Before: “While the merits of these claims are discussed infra at Section II, it is worth noting two aspects of these causes of action that influence the procedure for bringing them in federal court.”

After: “Before addressing the claims’ merits, we must discuss the two bases for suing in federal court.”

The “before” sentences have a belabored, “herky-jerky” syntax. But the “after” sentences have a “smoother, more natural, more plain-spoken” wording that is much easier to read.

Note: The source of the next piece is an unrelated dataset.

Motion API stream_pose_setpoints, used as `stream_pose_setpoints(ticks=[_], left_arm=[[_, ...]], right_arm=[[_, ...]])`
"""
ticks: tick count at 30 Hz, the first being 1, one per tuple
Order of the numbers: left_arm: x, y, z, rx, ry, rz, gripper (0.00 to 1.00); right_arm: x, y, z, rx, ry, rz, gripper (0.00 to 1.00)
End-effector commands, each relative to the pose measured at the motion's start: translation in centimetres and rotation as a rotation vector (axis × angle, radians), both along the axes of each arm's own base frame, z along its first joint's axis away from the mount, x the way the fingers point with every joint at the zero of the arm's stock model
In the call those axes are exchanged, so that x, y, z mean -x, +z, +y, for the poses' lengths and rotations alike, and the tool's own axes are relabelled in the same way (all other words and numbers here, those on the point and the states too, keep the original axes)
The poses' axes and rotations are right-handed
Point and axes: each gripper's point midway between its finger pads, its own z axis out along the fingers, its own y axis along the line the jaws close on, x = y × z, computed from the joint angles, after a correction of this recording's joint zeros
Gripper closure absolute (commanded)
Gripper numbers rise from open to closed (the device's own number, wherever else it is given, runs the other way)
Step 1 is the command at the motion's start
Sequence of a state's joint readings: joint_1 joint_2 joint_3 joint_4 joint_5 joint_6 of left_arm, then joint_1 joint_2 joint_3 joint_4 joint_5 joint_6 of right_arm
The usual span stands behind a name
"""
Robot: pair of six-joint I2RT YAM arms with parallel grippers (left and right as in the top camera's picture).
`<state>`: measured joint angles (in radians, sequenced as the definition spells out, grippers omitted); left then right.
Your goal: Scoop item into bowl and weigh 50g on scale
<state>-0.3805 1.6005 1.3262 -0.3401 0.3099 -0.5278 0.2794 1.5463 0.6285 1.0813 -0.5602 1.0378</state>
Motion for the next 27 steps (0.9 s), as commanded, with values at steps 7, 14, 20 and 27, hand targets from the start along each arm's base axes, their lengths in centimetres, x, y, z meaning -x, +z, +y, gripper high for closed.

This is not to say that the phraseology of ordinary speech makes for good writing. Garner quotes Judge Jerome Frank’s timeless article, The Speech of Judges: A Dissenting Opinion, 29 Va. L. Rev. 625, 629 (1943), when he says, “Good writing is speech ‘heightened and polished.’”

About the author:

Savannah Blackwell is a former news reporter who covered government and politics for more than a decade, mostly in San Francisco. She became a licensed California attorney in 2010 and specializes in legal research and writing. She can be reached at savannah.blackwell@gmail.com. Follow her on Twitter at @SavannahBinSF.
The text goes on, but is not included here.